By 6am I’m at campus to meet anyone from Penn State joining me for the day. We throw everyone’s gear in the back and start the two-hour drive to Loyalsock.
We arrive to the site around 8 where we meet a small army of volunteers that have thankfully given up their day to help. Everyone waders up, and we start hauling the entire contents of my truck to the processing station. It takes about 30 minutes to get everything set up and I signal the electrofishing crew to start.
From there my day becomes a juggling act. I’m trying to keep the electrofishing crew moving, but they can’t catch too many fish because I need to collect tissue samples within 30 minutes of capture (after 30 minutes protein levels, the primary thing we are analyzing, in gills and blood change). I’m taking biopsies and tagging fish. But, almost every fish is a judgement call- tag a smaller fish now, or wait until later in the day when we might catch bigger fish but risk running out of stream. We are also trying to recapture fish that were tagged in May, so I’m trying to remember where they are and their tag IDs so the crew can focus effort to a specific place. But, “next to the big tree” isn’t very descriptive to someone that hasn’t been walking the stream all summer.
My job is mentally exhausting, but I barely move from the processing station all day. The electrofishing crew is constantly on the move. One person is wearing a 30-pound electrofishing backpack. The others are carrying heavy 5-gallon buckets of water and fish.
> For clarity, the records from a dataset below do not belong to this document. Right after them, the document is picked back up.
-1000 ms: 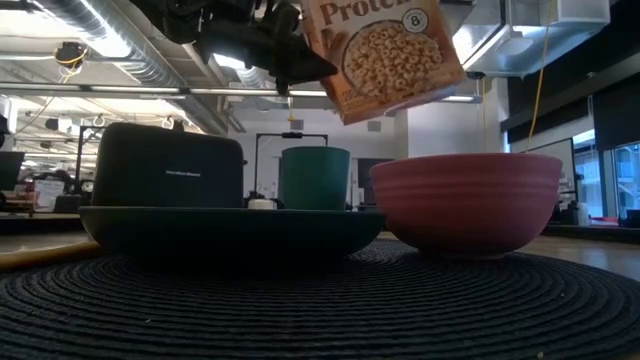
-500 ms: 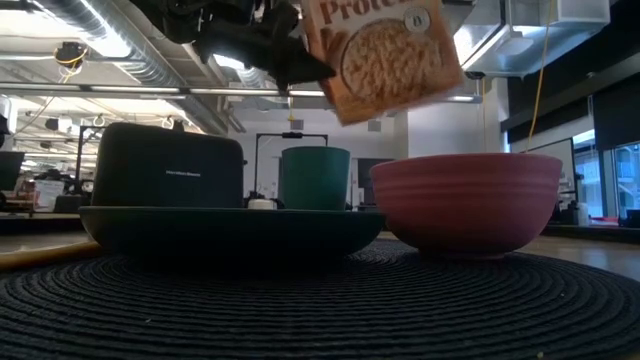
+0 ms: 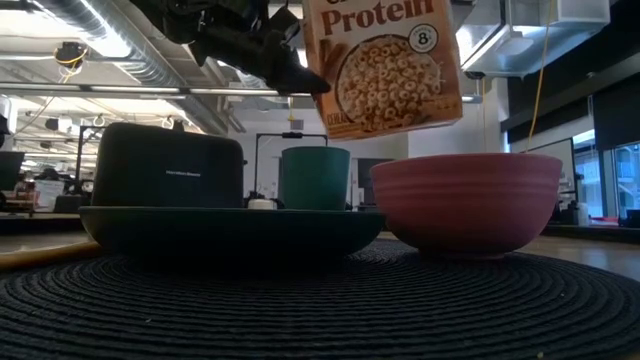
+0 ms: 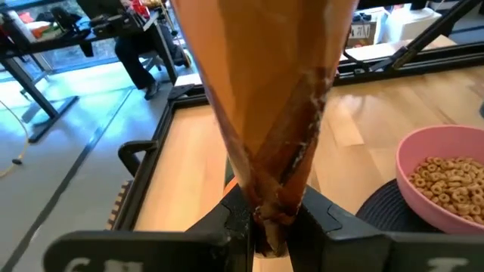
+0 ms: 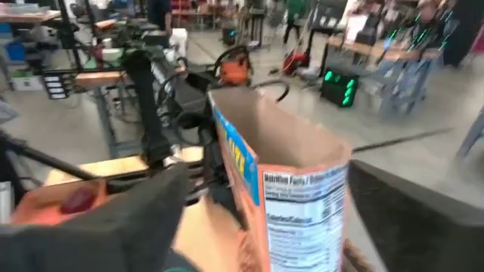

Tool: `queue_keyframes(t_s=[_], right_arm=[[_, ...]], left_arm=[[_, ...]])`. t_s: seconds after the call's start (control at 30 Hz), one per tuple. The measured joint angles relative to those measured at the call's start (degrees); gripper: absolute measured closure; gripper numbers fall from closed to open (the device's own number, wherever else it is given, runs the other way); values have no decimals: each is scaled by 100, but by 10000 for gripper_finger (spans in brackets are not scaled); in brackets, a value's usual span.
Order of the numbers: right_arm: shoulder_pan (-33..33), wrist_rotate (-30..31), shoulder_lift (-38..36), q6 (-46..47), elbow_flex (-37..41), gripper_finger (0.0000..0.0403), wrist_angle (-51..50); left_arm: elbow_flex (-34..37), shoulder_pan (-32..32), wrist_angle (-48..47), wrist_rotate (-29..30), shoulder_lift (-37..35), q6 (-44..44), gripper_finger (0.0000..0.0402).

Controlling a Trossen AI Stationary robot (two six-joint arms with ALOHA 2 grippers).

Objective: Arrange a breakfast setting
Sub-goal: Pour the cereal from the cereal box into the pink bowl

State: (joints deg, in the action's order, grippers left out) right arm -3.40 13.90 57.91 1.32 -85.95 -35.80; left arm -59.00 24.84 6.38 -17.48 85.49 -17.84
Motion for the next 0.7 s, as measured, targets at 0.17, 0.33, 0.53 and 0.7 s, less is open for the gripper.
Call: queue_keyframes(t_s=[0.17, 0.33, 0.53, 0.7], right_arm=[[-1, 187, 337, 78, -2, 26, -172], [-1, 143, 619, -13, 0, 88, -59], [0, 198, 694, -20, 0, 287, -70], [2, 746, 646, -22, 0, 387, -88]], left_arm=[[0, -8, 24, -164, 0, -203, 358], [0, -101, 19, -163, 0, -330, 358], [0, -226, 27, -147, 0, -57, 351], [0, -278, 110, -41, 0, 209, 310]])
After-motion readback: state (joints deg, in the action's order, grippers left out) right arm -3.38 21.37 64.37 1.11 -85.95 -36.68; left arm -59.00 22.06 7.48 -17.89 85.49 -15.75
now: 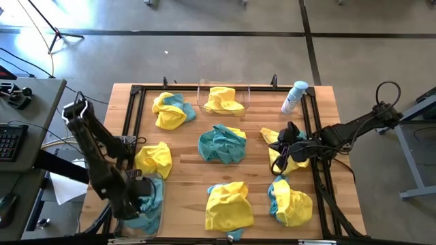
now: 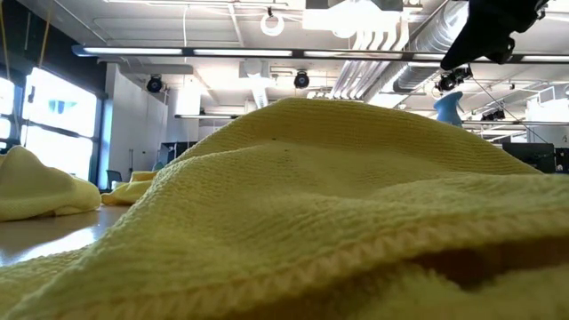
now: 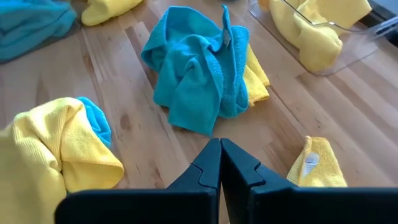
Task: Sort microfiber towel by color & place in baskets
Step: Put the blue microfiber towel into the bottom transparent bin, then put the yellow microfiber towel into the top transparent bin
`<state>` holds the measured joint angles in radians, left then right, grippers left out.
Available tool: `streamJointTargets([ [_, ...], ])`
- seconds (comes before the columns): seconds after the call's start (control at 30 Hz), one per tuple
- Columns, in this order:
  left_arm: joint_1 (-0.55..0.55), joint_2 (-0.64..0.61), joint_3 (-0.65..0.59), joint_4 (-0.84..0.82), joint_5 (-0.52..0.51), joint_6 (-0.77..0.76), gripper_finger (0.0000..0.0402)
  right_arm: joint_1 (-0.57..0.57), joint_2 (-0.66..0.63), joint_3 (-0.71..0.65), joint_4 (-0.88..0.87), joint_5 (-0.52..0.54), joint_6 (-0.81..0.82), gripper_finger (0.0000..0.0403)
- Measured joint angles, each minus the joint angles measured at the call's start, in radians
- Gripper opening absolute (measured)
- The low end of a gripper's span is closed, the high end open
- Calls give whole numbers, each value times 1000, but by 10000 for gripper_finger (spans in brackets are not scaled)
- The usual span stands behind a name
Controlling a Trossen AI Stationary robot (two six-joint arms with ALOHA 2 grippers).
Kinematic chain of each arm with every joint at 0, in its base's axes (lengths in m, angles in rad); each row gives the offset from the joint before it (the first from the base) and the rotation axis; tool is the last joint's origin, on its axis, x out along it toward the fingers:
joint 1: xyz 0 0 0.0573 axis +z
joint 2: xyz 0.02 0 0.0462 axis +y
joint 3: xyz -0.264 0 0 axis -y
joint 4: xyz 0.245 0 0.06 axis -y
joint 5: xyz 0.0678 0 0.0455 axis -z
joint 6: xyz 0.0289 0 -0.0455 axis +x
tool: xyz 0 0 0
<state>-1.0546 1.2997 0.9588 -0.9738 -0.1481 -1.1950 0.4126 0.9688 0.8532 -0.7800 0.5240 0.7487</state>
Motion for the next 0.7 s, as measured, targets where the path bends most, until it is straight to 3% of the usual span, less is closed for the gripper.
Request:
streamJointTargets([
  [0.17, 0, -129, 0, -23, 13, -5, 145, 0, 0, 0, 34, 1, 13, 0],
  [0.3, 0, -219, 0, -24, -37, -5, 145, -1, 1, 0, 73, 4, 17, 0],
  [0.5, 15, -321, 0, -25, -244, 61, 145, -1, 1, 0, 90, 99, 62, 0],
  [0.7, 121, -371, 1, -23, -492, 140, 145, -41, 8, 0, 89, 139, 63, 0],
])
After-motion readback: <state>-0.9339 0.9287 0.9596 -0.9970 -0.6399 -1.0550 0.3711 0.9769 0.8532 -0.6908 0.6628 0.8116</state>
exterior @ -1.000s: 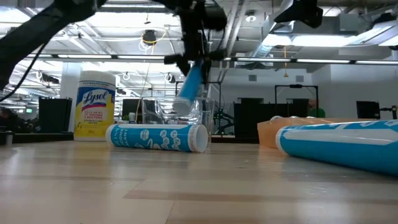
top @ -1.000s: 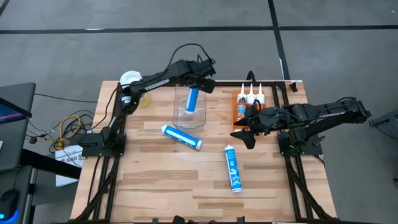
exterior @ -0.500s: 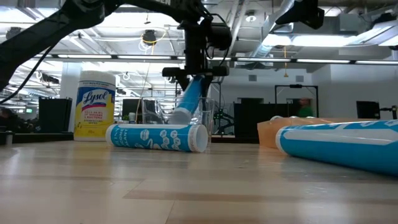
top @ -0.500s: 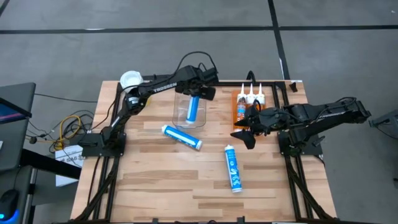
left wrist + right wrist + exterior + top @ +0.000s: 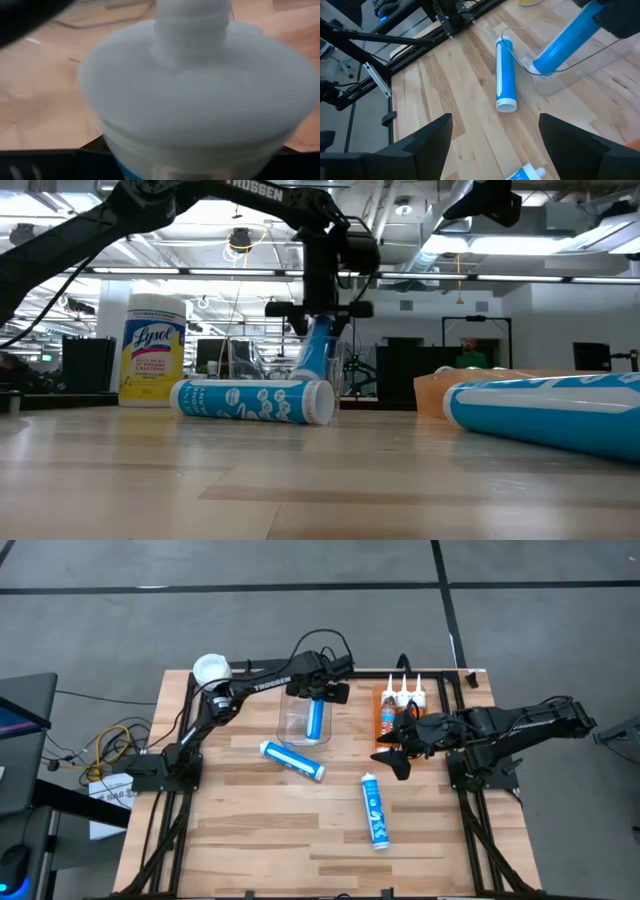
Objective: Pick & place silicon tubes, Sealant and Lysol wipes
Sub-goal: Put the bottom right blue sealant into the transparent bin
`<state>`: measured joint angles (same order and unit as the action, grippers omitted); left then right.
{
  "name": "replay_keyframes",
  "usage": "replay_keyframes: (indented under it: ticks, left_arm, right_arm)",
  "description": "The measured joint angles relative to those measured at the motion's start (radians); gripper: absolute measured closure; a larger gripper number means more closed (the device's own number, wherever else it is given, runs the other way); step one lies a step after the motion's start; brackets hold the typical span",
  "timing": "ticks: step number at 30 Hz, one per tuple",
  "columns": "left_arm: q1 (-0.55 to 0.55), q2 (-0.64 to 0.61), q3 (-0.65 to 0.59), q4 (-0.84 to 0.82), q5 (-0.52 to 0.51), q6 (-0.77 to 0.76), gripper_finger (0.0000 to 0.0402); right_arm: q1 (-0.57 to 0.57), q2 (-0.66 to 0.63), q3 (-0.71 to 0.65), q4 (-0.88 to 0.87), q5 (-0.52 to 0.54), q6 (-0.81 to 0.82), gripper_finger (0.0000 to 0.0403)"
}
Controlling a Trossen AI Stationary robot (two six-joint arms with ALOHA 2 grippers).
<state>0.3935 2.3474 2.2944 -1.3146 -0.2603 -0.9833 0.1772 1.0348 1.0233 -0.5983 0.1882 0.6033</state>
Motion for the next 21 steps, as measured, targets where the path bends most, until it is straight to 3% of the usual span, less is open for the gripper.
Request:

Everyone is walking (more like controlled falling) over the equivalent of oiled bowling balls. As soon as they catch a fish, someone has to hike it to the processing station which can be up to half a mile away (recall the 30-minute time window). At the processing station, they set the bucket down, grab an empty one, and hike back to the electrofishing crew. No rest. I have the greatest volunteer crew around, otherwise this would not happen.
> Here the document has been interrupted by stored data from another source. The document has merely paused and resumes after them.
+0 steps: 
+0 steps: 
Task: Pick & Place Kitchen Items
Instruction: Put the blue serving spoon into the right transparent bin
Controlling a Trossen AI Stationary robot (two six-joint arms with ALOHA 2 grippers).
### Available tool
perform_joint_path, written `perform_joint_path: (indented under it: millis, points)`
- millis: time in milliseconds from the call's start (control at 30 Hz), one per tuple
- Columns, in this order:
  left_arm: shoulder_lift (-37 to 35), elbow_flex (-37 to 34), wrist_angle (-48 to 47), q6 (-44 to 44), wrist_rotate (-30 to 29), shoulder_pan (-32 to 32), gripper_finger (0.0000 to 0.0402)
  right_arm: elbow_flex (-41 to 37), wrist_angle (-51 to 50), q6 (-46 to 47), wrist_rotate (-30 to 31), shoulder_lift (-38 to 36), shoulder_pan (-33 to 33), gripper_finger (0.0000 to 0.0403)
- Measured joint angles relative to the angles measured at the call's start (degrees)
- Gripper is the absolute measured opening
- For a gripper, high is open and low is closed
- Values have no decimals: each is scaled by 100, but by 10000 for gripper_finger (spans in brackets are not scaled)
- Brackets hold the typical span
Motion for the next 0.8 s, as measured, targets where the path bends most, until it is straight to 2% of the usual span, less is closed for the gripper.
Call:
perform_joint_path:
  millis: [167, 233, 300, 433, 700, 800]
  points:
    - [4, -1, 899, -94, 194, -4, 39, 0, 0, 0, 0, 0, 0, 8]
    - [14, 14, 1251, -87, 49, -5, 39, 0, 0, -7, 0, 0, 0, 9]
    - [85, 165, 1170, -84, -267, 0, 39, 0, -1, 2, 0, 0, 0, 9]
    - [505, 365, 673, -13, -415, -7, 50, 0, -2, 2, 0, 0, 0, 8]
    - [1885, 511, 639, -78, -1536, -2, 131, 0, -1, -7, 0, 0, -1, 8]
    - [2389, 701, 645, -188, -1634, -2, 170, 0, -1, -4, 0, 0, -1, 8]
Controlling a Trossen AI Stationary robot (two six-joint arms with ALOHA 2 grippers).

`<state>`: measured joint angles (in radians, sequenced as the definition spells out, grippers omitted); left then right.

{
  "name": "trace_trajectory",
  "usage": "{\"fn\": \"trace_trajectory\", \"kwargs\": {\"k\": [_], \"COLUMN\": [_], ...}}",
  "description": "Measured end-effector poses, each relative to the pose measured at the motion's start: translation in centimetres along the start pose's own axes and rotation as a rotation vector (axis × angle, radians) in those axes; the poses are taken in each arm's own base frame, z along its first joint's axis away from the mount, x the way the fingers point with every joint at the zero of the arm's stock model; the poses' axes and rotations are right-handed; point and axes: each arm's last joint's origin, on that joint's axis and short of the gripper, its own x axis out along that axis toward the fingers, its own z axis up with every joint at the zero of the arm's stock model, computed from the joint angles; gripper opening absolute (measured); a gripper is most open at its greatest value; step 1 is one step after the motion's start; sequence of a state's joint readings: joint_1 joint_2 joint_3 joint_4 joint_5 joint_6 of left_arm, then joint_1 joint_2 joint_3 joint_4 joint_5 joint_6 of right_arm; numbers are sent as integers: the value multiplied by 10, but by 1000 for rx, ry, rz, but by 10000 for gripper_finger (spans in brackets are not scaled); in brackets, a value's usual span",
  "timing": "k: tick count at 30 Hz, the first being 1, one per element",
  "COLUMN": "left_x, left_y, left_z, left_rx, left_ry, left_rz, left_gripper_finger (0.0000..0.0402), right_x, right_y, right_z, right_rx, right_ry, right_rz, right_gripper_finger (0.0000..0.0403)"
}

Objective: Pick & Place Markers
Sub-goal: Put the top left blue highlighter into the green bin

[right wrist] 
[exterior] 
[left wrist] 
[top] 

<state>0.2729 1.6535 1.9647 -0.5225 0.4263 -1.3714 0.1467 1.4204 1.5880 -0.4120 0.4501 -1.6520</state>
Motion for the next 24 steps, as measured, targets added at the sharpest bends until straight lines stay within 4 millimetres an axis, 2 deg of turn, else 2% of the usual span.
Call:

We typically finish sampling around 6pm, but the day is far from done. All the fish that we caught are still recovering in nets next to processing and need to be dispersed across the stream. While the new tagged fish are placed somewhat randomly in areas of good habitat, recaptured fish that were tagged in the spring need to be returned to the exact place they were captured. So, everyone grabs a bucket of fish and we start hiking. This week we also added plasma collection to our repertoire (because obviously not enough was going on). To collect plasma, every blood sample needs to be centrifuged for 5 minutes, plasma pipetted off of red blood cells, and then both blood components processed and put on ice. At this point, daylight and patience is growing thin.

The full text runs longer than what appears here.